- [ABOUT THIS TASK]
Considering only lines that hold the word "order", report how many there are in the listing below, as a single number.

- [SUPPLIED MATERIAL]
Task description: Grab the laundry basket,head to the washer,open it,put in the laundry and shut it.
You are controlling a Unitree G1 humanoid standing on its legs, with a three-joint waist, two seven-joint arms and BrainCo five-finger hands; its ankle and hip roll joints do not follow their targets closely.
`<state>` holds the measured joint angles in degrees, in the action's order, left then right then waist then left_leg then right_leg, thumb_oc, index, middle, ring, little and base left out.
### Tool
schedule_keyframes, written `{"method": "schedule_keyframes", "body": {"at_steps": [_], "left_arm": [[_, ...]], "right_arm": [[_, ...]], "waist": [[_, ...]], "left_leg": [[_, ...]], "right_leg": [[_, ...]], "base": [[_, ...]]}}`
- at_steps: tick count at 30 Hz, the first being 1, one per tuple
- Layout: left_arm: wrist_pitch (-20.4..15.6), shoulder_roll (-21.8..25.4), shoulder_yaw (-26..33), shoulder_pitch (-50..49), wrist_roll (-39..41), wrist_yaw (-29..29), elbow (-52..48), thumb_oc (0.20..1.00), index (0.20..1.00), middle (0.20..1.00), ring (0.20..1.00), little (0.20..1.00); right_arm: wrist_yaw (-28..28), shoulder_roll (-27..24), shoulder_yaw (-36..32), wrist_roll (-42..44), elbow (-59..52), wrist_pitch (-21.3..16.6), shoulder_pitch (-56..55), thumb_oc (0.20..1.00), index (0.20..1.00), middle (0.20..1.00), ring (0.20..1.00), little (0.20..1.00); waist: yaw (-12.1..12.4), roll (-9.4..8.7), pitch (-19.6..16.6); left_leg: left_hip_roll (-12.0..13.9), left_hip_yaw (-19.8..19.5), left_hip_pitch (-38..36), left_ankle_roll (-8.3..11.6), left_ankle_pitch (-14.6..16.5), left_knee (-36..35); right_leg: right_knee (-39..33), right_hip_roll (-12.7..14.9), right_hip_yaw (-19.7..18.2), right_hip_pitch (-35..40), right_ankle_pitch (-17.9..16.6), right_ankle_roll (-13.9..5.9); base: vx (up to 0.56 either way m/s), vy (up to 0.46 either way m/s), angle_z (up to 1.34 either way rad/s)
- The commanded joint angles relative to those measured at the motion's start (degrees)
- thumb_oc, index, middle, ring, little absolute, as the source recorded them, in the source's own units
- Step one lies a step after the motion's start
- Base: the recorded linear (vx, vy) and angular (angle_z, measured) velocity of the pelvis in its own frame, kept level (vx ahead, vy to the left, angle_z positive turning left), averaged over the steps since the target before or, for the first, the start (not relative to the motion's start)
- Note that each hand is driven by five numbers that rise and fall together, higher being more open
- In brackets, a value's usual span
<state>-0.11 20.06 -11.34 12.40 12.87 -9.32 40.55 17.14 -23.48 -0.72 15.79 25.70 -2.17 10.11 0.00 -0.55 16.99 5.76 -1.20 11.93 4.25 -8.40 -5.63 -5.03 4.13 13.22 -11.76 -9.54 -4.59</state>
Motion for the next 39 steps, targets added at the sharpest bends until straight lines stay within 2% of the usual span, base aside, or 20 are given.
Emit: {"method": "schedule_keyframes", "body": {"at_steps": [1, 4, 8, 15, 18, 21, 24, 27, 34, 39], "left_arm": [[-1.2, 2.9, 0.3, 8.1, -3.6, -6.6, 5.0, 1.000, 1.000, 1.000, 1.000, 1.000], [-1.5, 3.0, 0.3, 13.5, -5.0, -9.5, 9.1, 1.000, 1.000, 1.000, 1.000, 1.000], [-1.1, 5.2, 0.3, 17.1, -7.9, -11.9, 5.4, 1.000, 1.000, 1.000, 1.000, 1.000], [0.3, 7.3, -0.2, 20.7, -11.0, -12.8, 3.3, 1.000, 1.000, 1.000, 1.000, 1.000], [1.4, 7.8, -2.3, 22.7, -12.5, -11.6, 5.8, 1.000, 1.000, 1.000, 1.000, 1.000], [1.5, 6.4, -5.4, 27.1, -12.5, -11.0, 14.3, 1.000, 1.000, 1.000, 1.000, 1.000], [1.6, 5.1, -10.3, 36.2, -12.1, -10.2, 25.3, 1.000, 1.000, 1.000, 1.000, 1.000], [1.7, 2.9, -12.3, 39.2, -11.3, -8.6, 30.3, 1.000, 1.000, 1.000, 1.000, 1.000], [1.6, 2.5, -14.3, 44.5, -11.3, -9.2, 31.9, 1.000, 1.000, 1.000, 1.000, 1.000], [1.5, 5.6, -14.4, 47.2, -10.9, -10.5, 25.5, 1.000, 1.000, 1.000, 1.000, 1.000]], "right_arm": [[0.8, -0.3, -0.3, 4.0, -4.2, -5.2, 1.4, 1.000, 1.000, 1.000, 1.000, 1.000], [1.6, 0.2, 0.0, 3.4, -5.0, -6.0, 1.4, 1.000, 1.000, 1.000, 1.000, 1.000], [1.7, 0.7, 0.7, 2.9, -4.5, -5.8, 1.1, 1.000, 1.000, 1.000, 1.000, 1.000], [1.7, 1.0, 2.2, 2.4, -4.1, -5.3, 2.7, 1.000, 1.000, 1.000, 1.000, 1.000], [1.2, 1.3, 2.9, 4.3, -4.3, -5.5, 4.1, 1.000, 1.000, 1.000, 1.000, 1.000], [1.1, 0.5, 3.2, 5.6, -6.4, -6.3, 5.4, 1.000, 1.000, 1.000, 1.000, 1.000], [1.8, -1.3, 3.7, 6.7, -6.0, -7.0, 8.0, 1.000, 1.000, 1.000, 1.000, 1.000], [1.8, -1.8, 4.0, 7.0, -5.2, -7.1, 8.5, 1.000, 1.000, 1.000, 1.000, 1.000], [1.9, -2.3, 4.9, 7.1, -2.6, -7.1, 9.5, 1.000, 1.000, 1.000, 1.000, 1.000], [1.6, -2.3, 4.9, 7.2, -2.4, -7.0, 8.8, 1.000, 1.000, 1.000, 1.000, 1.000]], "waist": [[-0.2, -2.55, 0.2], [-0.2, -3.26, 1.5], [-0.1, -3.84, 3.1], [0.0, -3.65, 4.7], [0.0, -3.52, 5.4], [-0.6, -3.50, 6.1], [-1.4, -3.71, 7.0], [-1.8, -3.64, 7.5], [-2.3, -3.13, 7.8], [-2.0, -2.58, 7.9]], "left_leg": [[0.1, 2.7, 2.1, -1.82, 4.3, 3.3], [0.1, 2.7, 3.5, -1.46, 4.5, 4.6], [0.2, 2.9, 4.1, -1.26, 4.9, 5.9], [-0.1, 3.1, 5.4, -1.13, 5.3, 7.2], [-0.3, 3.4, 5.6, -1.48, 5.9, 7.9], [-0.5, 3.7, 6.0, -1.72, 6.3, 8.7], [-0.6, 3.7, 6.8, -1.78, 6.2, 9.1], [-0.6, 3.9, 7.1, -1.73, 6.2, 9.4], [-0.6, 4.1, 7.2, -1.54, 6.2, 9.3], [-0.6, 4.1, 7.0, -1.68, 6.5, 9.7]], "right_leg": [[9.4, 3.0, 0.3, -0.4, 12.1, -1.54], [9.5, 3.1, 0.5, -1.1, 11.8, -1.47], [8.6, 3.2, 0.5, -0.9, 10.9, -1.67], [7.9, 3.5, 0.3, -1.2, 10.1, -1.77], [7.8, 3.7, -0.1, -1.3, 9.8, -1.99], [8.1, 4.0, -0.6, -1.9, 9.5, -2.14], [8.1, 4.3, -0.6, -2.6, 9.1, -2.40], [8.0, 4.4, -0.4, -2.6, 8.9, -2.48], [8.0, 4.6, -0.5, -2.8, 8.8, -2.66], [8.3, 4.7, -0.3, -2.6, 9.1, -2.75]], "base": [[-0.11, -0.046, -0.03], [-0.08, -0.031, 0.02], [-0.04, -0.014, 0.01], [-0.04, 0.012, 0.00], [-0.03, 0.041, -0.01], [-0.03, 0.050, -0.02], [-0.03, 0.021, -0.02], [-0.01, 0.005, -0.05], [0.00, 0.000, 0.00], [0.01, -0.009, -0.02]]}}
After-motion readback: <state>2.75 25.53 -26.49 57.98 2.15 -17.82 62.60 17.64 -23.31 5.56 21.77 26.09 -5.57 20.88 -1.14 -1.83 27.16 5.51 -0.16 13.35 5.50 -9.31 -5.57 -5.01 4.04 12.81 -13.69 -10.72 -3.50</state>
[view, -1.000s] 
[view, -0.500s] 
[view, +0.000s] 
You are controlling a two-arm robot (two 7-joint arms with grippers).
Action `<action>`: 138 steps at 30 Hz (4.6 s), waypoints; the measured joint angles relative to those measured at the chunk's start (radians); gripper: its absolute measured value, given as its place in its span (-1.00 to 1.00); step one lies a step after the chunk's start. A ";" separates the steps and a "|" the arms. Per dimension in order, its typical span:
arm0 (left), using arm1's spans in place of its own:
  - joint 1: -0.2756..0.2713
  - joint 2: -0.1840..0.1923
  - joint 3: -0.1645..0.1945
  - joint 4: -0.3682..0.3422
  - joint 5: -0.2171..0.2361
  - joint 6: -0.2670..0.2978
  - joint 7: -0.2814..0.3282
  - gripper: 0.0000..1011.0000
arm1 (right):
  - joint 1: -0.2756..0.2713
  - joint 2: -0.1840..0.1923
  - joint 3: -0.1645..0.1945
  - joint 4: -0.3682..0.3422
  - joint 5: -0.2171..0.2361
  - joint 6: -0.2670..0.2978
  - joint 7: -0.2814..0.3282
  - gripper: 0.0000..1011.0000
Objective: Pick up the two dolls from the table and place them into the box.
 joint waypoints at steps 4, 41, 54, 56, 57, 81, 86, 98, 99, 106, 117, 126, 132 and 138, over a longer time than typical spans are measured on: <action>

- [SOLUTION TO THE EXERCISE]
2